Go through the listing and write out each line exactly.

Source data Block Start

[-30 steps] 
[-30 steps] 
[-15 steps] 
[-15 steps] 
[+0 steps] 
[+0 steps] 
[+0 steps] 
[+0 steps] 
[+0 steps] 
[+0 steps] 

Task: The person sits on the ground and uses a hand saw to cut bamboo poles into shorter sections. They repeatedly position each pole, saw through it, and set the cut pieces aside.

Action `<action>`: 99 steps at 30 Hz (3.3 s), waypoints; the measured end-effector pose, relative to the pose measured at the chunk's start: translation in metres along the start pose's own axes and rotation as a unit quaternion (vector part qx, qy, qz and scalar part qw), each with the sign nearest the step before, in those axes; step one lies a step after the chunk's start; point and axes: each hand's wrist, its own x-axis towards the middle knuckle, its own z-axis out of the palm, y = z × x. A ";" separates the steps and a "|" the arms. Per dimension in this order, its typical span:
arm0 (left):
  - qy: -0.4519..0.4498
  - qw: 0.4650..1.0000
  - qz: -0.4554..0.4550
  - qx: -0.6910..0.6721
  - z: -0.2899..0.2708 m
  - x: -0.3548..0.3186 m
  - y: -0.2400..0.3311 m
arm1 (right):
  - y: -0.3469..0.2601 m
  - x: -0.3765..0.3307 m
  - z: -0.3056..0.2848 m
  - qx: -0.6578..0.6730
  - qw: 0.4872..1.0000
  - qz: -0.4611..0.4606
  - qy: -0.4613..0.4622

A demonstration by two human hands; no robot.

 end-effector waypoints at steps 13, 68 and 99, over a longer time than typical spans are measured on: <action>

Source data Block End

■ Worked solution
[-30 steps] 
[-30 steps] 
[-15 steps] 
[-15 steps] 
[+0 steps] 
[+0 steps] 
[+0 steps] 
[+0 steps] 
[+0 steps] 
[+0 steps] 

Task: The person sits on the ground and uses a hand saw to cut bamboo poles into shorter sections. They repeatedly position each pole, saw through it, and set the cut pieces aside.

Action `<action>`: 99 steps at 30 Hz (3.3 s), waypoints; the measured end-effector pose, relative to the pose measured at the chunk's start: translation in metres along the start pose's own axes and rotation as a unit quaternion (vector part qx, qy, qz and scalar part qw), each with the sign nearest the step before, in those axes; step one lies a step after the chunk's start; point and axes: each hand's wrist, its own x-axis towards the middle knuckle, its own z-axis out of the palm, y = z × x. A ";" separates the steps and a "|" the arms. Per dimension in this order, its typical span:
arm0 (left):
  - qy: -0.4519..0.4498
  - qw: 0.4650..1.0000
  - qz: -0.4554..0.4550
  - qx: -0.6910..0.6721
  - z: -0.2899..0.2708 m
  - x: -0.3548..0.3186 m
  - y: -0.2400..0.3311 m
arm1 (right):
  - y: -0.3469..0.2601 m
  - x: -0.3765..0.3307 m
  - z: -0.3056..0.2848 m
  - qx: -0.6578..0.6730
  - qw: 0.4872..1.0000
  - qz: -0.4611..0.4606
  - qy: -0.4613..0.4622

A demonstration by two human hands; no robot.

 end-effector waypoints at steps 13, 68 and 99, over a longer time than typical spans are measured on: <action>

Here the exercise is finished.